For background, I am a programmer, but have largely ignored everything having to do with AI (re: LLMs) for the past few years.
I just got to wondering, though. Why are these LLMs generating high level programming language code instead skipping the middle man and spitting out raw 1s and 0s for x86 to execute?
Is it that they aren’t trained on this sort of thing? Is it for the human code reviewers to be able to make their own edits on top of the AI-generated code? Are there AIs doing this that I’m just not aware of?
I just feel like there might be some level of optimization that could be made by something that understands the code and the machine at this level.
You’re assuming ai writes useable code. I haven’t seen it.

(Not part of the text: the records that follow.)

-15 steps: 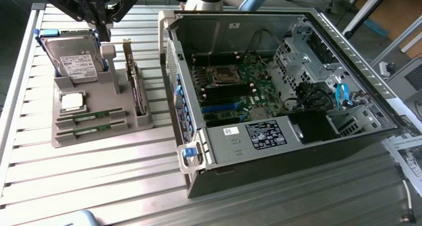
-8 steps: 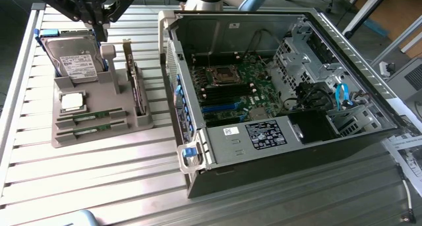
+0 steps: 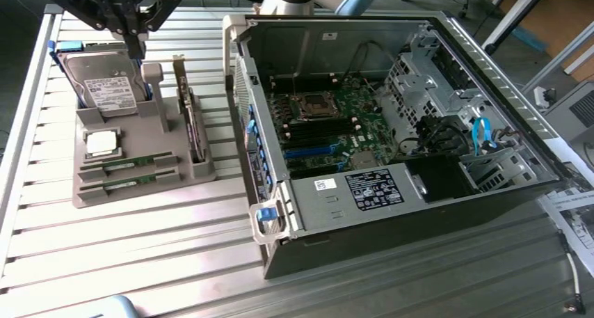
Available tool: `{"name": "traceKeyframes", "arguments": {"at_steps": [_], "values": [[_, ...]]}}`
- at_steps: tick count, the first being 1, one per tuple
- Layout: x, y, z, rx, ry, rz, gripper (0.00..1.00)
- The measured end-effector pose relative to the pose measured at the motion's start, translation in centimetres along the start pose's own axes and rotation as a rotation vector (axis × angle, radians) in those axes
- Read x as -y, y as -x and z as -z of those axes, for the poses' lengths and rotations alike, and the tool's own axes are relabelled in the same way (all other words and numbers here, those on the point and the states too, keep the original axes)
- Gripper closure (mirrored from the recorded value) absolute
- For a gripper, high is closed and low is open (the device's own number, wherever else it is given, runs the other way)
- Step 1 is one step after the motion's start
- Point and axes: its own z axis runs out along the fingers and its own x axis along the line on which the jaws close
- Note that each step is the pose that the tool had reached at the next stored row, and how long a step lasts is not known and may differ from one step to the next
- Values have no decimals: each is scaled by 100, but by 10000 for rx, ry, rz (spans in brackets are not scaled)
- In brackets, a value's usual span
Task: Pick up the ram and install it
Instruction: 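Reach for the ram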
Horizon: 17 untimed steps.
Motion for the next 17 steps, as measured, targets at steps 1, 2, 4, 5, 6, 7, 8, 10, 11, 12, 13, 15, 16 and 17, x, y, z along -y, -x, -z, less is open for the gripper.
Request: {"name": "traceKeyframes", "arguments": {"at_steps": [1, 2, 4, 5, 6, 7, 8, 10, 11, 12, 13, 15, 16, 17], "values": [[1, -7, 0, 0, 0, 0, 89], [1, -16, 0, 0, 0, 0, 89], [3, -36, 1, 0, 0, 0, 89], [3, -46, 1, 0, 0, 0, 89], [4, -55, 1, 0, 0, 0, 89], [5, -63, 2, 0, 0, 0, 89], [6, -77, 2, 0, 0, -1, 89], [7, -95, 2, 1, 0, -1, 89], [8, -105, 3, 0, 0, 0, 89], [8, -114, 4, -1, -1, -1, 89], [9, -123, 4, 0, 0, 0, 89], [11, -143, 4, 0, -1, -1, 89], [12, -156, 4, 0, 0, 0, 89], [13, -167, 5, 0, 0, -1, 89]]}}
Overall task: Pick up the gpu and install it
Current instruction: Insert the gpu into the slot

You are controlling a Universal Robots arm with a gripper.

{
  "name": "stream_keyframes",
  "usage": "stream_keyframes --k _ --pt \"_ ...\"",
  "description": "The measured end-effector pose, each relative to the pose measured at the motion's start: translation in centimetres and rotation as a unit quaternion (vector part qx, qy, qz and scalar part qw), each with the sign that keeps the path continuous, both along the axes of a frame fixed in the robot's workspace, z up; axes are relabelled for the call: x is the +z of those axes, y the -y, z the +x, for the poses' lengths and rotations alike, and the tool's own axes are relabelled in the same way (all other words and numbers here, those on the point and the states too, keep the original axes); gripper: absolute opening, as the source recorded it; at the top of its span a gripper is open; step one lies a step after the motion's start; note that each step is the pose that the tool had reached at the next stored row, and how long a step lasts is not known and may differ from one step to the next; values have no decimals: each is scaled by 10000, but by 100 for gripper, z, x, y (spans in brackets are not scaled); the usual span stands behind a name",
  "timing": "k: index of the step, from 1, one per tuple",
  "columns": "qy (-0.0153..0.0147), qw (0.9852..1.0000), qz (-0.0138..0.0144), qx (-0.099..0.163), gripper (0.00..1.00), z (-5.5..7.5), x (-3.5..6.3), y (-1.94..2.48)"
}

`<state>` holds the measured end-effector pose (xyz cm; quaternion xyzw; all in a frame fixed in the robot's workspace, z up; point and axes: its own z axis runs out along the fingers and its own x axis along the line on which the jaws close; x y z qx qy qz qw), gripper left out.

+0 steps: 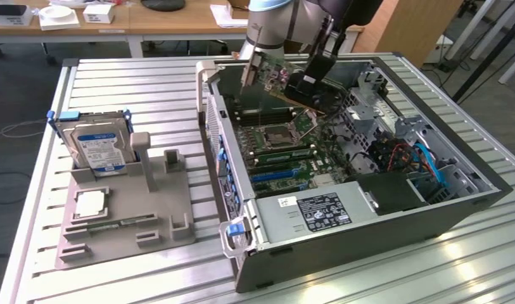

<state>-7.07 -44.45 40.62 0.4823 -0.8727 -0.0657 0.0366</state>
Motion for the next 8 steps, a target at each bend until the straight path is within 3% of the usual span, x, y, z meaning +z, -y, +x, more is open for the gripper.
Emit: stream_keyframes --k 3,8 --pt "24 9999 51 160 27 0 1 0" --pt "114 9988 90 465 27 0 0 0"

Think of the ai more as a writing assistant, like autocomplete or stack overflow but more so. The IDE I use can autocomplete variables or function calls, but the ai can autocomplete entire lines of code or entire unit tests. AI might try to fit an online answer and related doc to solve a problem I’m seeing. AI might even create a class around a public api that is a great starting point for my code. AI can be a useful tool but it can’t write useable code
I think that’s the misconception people think they are going to give you a program if you just tell AI to do it.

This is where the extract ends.